INPUT FOR THIS TASK |
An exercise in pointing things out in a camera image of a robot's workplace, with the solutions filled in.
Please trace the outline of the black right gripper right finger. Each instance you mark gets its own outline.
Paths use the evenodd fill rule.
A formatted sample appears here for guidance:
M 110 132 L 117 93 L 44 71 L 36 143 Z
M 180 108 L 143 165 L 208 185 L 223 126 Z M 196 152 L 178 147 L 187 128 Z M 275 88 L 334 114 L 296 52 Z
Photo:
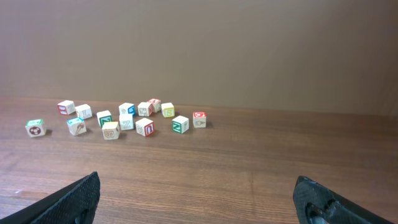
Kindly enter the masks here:
M 392 224 L 302 175 L 297 178 L 293 201 L 300 224 Z

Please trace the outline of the blue number 2 block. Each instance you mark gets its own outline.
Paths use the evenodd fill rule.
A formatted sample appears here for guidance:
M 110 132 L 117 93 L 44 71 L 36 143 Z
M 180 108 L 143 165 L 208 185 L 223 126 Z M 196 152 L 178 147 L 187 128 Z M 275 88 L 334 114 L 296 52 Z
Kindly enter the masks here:
M 68 125 L 69 132 L 74 136 L 77 136 L 79 134 L 83 134 L 86 132 L 85 122 L 83 119 L 81 119 L 79 117 L 67 120 L 67 125 Z

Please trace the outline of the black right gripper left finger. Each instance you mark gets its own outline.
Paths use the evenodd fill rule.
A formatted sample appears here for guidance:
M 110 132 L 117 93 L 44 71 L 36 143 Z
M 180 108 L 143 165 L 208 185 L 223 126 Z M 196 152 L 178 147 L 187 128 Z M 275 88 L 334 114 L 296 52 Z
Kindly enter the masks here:
M 92 224 L 100 200 L 96 171 L 1 219 L 1 224 Z

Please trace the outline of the yellow K block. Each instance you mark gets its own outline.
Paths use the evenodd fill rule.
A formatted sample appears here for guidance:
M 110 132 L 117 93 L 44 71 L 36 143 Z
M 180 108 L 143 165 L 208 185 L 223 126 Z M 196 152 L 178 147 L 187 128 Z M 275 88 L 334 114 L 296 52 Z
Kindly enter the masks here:
M 118 121 L 105 122 L 102 126 L 103 137 L 105 140 L 115 140 L 119 138 L 120 127 Z

DIRECTIONS FOR THIS TASK | Go through the lines above and copy any that contain "black".

SOLUTION FOR THIS EXERCISE |
Please trace the outline of the black right gripper right finger. Each instance you mark gets its own outline.
Please trace the outline of the black right gripper left finger. Each instance you mark gets its own outline.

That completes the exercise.